Layla, an aspiring poet and third string editor in Boston, brings her two children to visit her former in-laws at a lakeside cottage in rural Maine. There she is greeted with wariness, and there she discovers love and trouble across the water.
Set in the early 1980s, with interludes glimpsing the past, Layla and the Lake releases vivid emotional scenes from both the United States and Canada into an idyllic but tense setting. Gradually, a labyrinth of faulty ethics, expectations, and boundaries is revealed as Layla struggles to mend her messy life and protect her children’s future. The story exposes the harsh fallout from a failed marriage and a quest for writing with courage in the midst of a doomed affair that itself takes place amid a family crisis.
Layla and the Lake is the story of a family that is no longer a family. Its narrative mines the riches of the written word, the awakening of conscience in even the very young, and the inexplicable beauty of natural existence.

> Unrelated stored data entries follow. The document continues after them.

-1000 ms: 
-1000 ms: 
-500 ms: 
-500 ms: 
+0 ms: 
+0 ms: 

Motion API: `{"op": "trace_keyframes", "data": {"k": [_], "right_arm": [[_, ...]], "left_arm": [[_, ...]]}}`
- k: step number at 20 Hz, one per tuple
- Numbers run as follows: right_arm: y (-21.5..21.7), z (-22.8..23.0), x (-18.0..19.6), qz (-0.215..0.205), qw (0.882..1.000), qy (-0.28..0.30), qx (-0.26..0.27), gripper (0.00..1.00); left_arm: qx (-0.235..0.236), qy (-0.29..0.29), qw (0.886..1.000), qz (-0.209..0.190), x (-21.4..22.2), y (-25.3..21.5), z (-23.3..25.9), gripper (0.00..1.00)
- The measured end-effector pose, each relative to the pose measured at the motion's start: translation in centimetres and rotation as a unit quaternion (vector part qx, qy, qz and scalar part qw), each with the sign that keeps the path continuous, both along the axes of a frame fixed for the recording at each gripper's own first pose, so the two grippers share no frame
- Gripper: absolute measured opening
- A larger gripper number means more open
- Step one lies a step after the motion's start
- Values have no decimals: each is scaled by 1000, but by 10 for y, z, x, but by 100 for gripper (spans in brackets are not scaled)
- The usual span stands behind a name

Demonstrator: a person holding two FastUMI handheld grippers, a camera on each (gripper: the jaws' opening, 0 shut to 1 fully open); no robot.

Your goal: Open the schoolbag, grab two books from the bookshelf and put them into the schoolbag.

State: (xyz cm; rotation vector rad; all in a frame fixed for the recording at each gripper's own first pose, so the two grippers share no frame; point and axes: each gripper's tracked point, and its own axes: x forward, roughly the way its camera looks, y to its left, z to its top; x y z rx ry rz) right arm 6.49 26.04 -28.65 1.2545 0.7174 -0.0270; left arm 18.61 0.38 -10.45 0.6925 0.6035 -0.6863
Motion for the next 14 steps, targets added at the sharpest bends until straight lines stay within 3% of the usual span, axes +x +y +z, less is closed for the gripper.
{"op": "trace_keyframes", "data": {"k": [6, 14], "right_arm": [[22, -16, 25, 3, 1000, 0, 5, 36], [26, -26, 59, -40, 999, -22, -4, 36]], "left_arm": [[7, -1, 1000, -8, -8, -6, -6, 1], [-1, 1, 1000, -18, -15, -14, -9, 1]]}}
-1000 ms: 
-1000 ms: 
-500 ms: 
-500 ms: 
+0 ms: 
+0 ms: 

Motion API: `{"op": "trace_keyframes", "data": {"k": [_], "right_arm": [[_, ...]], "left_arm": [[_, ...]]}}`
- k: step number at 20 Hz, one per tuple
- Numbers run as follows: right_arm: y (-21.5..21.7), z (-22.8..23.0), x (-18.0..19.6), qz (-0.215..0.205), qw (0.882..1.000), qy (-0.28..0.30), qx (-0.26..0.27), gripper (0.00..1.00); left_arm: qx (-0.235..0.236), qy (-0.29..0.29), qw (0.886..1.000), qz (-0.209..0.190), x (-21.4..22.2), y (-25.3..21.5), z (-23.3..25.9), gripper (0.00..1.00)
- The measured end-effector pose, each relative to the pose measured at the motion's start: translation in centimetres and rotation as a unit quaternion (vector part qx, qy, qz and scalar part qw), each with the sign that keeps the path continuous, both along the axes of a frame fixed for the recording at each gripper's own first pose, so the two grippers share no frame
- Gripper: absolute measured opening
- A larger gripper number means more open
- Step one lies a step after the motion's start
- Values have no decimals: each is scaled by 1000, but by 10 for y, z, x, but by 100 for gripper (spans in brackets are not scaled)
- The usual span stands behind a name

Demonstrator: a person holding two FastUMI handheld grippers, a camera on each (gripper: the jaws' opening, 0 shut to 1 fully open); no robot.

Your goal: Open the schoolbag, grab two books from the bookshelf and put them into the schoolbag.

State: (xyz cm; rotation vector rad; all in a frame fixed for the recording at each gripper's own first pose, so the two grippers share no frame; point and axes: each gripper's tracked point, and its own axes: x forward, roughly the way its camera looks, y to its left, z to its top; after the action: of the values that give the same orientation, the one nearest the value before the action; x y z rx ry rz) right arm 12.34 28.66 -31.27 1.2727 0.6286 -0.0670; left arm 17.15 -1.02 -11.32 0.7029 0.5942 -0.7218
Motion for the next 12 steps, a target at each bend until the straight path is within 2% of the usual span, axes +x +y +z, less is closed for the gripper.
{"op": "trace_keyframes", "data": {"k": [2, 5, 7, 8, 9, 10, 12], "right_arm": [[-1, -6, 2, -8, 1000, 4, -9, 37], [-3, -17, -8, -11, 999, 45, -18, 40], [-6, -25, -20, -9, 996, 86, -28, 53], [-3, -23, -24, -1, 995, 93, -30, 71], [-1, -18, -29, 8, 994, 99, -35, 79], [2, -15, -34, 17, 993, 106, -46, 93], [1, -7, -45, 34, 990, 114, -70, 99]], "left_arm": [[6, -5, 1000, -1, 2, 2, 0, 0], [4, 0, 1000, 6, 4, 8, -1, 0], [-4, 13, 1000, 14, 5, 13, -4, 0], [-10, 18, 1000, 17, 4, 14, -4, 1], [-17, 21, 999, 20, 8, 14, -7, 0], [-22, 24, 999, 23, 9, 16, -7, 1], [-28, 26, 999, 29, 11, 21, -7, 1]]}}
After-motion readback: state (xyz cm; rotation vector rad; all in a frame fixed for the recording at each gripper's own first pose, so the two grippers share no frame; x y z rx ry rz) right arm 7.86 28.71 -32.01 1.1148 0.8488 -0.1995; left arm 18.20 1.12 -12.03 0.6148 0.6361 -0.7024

“For sheer reading pleasure, it would be hard to beat this debut novel by Marcia Ross. Fast-paced, psychologically astute, full of memorable characters, and written with a joy that’s palpable on every page, Layla and the Lake is a guaranteed winner.” Alan Helms, author of Young Man From The Provinces

“Like Emily Brontë’s moors and Thomas Hardy’s Wessex, Ross’s lake is a fully realized participant in Layla’s attempt to find and make meaning in a psychologically treacherous world. Ross’s ability to register the finest shades of light and color is deeply satisfying.” Edward Zlotkowski, Professor Emeritus of English & Media Studies, Bentley University

Marcia Ross writes fiction, essays, and poems, and is an editor at MarciaRoss LLC. She grew up in California, has lived in Ohio, Pennsylvania, England, Scotland, British Columbia, and Nova Scotia, and now resides in Cambridge, Massachusetts.
Marcia taught British and American Literature for 22 years at the University of Massachusetts. She enjoys edgy flicks; various literatures, conversation; children, French and Spanish cooking, and walking around doing nothing with her dog, Finnegette.